A lo largo de nuestro proceso de separación, mi marido y yo compartimos selectivamente lo que estábamos viviendo con amigos cercanos primero, ampliando poco a poco el círculo a medida que aumentaban nuestros niveles de comodidad. No hicimos ningún movimiento rápido, cohabitamos durante más de un año y luego anidamos (nuestra hija se quedaba en casa mientras nosotros rotábamos) durante casi otro año después. No se lo conté a mi familia más cercana hasta que él y yo estuvimos al otro lado, casi un año después de nuestra separación, cuando ya estábamos instalados en nuestra nueva norma y en un buen lugar emocionalmente dentro de nosotros mismos y entre nosotros. No quería que su influencia influyera en mi proceso, porque ya lo había hecho durante demasiado tiempo; esta experiencia tenía que ser mía, tanto las partes positivas como las dolorosas.
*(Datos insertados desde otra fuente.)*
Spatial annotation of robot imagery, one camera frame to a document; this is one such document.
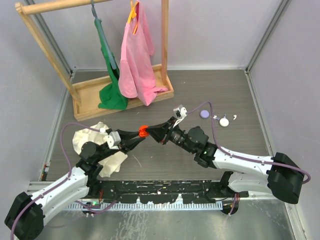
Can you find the yellow clothes hanger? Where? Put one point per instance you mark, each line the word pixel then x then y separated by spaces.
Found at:
pixel 133 15

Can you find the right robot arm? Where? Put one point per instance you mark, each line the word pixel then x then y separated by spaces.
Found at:
pixel 277 175

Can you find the cream crumpled cloth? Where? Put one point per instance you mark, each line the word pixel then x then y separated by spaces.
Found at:
pixel 111 164

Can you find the white earbud charging case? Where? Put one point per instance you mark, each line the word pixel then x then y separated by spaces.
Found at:
pixel 224 122

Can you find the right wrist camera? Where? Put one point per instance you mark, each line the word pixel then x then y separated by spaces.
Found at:
pixel 181 113

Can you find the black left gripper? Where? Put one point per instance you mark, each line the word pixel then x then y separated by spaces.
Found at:
pixel 132 143

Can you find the slotted cable duct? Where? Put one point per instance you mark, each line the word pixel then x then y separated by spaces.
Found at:
pixel 176 206

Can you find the wooden clothes rack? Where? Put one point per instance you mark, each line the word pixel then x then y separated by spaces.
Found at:
pixel 85 95

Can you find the orange earbud charging case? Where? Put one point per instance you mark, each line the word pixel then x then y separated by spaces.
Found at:
pixel 143 131

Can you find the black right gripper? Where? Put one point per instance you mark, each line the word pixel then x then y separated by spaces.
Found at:
pixel 158 132

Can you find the grey clothes hanger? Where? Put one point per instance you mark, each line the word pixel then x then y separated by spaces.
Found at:
pixel 105 49

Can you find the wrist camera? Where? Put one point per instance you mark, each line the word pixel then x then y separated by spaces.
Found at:
pixel 113 140
pixel 181 113

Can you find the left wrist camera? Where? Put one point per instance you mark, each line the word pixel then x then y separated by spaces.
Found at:
pixel 113 140

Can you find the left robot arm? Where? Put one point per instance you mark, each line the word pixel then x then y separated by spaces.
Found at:
pixel 29 213

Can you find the pink shirt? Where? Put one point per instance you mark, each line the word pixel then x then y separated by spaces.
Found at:
pixel 136 75

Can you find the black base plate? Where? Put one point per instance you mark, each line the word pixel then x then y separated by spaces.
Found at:
pixel 160 191

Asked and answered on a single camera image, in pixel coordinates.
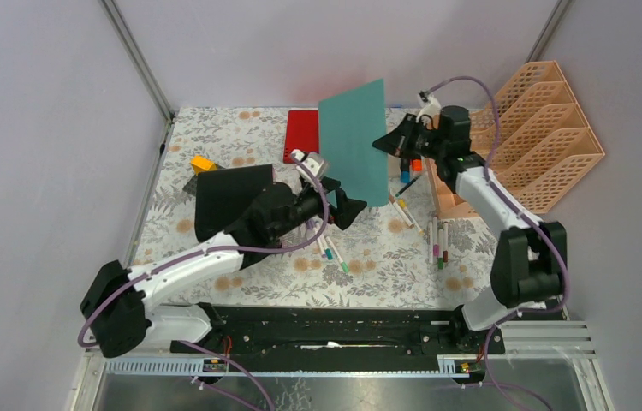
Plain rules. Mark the red notebook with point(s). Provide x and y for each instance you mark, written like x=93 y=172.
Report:
x=301 y=133

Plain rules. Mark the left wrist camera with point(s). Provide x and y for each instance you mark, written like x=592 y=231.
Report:
x=309 y=164

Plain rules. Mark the yellow block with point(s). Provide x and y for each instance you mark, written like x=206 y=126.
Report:
x=201 y=164

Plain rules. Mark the left aluminium frame post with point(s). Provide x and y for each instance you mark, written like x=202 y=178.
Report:
x=137 y=58

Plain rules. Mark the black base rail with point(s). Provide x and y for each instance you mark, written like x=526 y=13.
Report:
x=335 y=339

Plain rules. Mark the orange cap marker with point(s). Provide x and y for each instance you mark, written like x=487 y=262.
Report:
x=417 y=165

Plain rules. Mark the dark red tip pen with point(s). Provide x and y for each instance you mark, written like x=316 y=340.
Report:
x=445 y=231

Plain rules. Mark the green tip white pen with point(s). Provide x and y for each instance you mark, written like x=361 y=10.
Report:
x=340 y=260

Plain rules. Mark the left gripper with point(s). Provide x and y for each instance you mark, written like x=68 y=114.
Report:
x=346 y=209

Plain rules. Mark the black pen holder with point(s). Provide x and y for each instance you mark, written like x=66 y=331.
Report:
x=222 y=195

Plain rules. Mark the aluminium frame post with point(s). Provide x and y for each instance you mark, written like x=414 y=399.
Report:
x=549 y=29
x=137 y=58

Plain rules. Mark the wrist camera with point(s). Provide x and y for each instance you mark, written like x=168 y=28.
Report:
x=430 y=108
x=309 y=164

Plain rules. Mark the blue cap marker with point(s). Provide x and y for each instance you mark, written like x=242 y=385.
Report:
x=405 y=168

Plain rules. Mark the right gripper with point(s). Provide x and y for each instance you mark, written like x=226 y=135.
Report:
x=397 y=142

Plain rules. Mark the right aluminium frame post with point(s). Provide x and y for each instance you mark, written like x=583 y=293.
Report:
x=549 y=29

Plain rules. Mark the yellow tip white pen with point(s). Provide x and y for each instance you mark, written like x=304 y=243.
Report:
x=410 y=216

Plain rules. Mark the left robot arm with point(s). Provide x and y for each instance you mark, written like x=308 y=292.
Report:
x=125 y=307

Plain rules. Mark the floral table mat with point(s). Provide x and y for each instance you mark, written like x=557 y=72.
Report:
x=388 y=261

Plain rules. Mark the brown tip white pen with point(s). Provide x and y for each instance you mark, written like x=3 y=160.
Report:
x=400 y=211

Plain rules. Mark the dark thin pen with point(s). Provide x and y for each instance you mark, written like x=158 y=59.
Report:
x=406 y=186

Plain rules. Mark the peach file organizer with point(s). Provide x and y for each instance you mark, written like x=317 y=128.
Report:
x=547 y=145

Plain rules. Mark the teal folder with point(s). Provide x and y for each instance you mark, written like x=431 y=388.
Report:
x=349 y=123

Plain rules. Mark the teal tip white pen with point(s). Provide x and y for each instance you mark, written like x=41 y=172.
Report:
x=323 y=245

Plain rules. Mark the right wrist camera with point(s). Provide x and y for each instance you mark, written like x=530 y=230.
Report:
x=430 y=108

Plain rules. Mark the green tip pen right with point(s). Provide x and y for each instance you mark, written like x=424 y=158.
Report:
x=440 y=247

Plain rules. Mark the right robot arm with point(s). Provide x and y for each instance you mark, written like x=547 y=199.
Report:
x=529 y=265

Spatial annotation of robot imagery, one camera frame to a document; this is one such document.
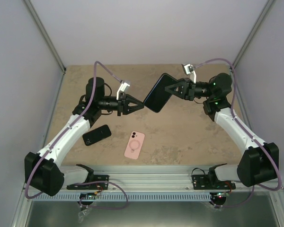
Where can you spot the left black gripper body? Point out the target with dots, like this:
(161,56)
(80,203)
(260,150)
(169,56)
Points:
(121,102)

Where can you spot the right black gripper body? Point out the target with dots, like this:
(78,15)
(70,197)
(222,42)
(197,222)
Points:
(190,90)

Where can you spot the black phone with blue edge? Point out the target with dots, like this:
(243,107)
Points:
(158,97)

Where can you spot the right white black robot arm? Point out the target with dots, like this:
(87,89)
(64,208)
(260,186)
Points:
(260,160)

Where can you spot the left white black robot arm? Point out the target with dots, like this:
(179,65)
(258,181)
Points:
(83,117)

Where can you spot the pink phone case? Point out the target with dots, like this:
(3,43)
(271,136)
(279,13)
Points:
(134,145)

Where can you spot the black phone on table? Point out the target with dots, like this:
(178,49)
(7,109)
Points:
(96,135)

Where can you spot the left circuit board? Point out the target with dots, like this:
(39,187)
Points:
(90,196)

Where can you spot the circuit board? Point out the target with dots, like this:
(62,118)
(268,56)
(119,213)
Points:
(219,195)
(90,196)

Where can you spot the right circuit board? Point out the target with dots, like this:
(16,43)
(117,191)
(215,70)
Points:
(219,195)

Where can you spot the clear plastic bag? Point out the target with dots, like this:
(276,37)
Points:
(84,211)

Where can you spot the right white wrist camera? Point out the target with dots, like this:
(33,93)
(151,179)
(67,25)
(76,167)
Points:
(189,70)

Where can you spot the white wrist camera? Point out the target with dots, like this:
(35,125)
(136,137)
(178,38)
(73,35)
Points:
(189,70)
(124,85)

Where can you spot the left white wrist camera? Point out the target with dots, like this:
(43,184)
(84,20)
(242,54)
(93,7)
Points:
(124,85)

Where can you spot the aluminium rail frame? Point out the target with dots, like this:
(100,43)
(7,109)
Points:
(151,177)

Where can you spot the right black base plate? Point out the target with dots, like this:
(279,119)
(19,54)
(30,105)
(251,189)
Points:
(202,182)

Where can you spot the right corner aluminium post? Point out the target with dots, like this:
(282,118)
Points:
(253,32)

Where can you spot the corner aluminium post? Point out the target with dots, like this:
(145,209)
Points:
(44,34)
(253,32)

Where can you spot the grey slotted cable duct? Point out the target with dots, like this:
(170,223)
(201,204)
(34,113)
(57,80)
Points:
(132,196)

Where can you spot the left corner aluminium post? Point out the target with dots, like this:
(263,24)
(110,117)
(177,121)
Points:
(44,34)

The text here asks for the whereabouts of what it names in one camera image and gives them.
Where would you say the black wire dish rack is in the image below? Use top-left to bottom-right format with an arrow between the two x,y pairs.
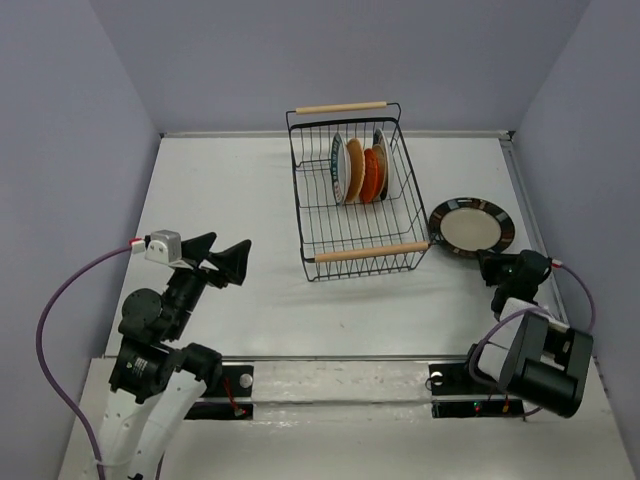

Y a veces sigo lamentándome, a pesar del casi puñado de años que han pasado desde que empecé a salir del armario. No sé qué hacer con todos esos años que a veces siento que he perdido por vivir como una versión inauténtica de mí misma. Ese tipo de arrepentimiento se siente como una pena, y todavía se hincha de vez en cuando. Me he encontrado tratando de recuperar el tiempo perdido, impaciente, queriendo "ponerme al día" antes de recordarme a mí misma que tengo que dejarlo todo, que esta vez se trata de la experiencia y no del destino. He cometido un montón de errores como "gay novato" en el mundo de las citas queer, pero al menos esta vez estoy descubriendo de verdad quién soy y lo que quiero, y no siguiendo un modelo de cuento de hadas.

Ha sido un largo proceso de desprendimiento: de las expectativas de cómo debería ser mi vida, de preocuparme por lo que piensen los demás, de definirme por estándares externos, de sentir que quien soy en realidad no era lo suficientemente buena, de todos esos mensajes que interioricé y que me impidieron ser auténtica durante tanto tiempo y, sobre todo, de una historia en la que yo era sólo un personaje en lugar del autor.